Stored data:
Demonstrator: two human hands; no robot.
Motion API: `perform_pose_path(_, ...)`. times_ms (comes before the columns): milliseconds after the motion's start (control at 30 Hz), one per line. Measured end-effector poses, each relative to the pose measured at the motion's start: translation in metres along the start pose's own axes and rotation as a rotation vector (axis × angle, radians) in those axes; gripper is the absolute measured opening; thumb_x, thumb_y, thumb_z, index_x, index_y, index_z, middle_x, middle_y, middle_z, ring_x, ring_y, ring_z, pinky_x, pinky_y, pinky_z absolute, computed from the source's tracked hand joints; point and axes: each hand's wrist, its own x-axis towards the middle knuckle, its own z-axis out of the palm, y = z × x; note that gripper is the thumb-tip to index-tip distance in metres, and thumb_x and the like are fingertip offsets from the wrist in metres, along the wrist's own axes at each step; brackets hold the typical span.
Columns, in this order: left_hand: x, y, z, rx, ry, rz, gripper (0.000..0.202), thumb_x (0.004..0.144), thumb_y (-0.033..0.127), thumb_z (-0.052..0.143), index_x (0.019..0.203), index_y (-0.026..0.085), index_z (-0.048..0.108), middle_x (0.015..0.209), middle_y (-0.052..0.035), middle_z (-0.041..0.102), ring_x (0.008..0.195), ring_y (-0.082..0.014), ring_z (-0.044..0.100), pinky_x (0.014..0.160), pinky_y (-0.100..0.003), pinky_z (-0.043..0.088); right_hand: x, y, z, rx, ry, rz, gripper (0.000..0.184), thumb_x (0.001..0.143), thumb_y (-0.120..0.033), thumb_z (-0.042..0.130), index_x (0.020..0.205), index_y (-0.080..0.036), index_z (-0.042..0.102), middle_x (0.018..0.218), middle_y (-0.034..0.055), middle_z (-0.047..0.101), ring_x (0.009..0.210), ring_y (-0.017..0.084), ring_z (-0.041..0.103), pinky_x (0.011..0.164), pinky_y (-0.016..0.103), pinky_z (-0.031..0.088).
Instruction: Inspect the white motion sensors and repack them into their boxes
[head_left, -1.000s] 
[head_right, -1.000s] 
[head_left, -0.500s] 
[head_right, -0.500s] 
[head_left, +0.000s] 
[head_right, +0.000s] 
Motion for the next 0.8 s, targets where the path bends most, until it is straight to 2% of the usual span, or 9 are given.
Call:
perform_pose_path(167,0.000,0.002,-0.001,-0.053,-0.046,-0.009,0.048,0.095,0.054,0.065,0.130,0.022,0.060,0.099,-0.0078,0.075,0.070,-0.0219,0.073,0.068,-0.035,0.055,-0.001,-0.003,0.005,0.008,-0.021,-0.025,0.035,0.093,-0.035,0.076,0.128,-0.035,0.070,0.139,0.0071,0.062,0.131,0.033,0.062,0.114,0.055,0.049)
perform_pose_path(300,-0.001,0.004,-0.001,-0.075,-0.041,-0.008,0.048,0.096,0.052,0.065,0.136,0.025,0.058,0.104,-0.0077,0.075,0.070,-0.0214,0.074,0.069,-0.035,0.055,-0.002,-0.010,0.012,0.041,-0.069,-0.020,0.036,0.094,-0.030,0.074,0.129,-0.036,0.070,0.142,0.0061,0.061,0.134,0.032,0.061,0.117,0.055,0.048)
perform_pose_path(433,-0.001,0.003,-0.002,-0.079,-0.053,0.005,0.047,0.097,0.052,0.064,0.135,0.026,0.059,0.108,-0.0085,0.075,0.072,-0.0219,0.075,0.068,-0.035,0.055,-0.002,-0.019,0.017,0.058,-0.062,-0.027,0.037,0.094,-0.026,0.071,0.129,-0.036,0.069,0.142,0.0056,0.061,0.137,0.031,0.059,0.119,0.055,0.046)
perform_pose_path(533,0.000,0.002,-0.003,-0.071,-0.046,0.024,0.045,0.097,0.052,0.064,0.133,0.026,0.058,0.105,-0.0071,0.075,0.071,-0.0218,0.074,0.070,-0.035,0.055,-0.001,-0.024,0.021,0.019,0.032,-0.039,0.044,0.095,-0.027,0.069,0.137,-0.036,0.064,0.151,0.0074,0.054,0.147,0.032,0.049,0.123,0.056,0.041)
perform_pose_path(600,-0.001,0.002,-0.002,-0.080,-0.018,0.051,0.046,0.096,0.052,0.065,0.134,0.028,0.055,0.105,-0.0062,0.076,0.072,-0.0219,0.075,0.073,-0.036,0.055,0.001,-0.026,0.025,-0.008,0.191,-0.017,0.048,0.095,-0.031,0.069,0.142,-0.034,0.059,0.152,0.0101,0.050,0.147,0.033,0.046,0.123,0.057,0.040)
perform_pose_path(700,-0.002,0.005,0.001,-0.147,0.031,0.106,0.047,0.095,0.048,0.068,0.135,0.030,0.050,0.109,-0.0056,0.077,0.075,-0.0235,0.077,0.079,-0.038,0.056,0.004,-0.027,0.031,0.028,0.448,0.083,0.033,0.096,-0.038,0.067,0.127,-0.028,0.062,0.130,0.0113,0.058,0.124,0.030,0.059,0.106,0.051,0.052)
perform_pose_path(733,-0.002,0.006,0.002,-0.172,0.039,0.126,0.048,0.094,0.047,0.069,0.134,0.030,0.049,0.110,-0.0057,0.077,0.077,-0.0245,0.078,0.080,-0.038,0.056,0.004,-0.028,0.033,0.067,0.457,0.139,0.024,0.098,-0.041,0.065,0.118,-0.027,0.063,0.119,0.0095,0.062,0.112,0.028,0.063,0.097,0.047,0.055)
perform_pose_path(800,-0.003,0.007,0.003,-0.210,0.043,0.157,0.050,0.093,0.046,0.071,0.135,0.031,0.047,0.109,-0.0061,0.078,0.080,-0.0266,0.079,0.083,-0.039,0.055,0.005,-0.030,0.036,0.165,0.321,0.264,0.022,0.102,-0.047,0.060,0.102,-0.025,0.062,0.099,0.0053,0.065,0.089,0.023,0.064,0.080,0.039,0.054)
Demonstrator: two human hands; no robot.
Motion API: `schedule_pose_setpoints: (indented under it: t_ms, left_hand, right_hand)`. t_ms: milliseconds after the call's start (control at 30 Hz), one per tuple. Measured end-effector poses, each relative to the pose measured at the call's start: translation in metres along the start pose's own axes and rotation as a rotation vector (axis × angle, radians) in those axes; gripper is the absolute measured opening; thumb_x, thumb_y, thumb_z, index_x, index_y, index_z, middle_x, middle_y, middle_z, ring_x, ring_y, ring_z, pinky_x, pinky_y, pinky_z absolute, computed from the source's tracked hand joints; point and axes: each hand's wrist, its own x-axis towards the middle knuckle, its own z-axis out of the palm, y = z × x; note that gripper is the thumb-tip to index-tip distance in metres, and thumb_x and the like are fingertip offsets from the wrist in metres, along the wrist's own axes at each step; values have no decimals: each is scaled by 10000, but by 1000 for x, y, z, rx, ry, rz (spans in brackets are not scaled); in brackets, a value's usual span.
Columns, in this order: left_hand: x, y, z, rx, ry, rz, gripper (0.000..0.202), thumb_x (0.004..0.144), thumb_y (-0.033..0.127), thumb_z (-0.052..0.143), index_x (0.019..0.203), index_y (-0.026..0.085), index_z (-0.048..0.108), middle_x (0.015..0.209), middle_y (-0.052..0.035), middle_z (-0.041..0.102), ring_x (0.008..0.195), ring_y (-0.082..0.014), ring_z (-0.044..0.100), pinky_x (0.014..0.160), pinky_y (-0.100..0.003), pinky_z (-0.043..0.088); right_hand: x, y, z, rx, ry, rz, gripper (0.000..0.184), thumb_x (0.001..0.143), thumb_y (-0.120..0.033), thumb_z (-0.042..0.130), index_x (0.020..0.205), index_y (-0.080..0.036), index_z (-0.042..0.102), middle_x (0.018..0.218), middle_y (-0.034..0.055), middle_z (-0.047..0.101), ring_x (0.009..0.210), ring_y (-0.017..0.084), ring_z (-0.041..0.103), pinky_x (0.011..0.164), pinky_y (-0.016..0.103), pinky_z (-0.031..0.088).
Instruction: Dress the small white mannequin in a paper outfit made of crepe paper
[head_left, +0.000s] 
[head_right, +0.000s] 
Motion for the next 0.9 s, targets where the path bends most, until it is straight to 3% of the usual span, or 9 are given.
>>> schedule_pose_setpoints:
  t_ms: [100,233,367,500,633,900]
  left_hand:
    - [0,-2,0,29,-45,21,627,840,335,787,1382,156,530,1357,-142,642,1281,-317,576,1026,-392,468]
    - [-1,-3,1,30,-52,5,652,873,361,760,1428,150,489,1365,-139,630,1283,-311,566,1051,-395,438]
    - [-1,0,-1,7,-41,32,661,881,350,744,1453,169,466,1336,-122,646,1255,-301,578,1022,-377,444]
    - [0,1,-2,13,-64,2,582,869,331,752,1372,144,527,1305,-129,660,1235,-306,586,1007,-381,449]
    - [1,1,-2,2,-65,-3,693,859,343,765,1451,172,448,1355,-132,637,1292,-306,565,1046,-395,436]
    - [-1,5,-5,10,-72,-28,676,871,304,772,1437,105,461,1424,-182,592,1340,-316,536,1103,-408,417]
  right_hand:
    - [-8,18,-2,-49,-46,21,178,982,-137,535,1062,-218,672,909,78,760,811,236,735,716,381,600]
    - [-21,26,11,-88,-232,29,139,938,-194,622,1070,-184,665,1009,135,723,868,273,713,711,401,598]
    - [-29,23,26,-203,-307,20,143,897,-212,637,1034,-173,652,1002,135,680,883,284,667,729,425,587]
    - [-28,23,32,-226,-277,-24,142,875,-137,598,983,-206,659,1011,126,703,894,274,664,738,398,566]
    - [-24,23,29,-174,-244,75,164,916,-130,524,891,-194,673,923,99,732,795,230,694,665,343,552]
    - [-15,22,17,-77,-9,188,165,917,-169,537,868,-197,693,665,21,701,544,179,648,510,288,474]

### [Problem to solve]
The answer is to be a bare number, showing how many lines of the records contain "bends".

### [Answer box]
2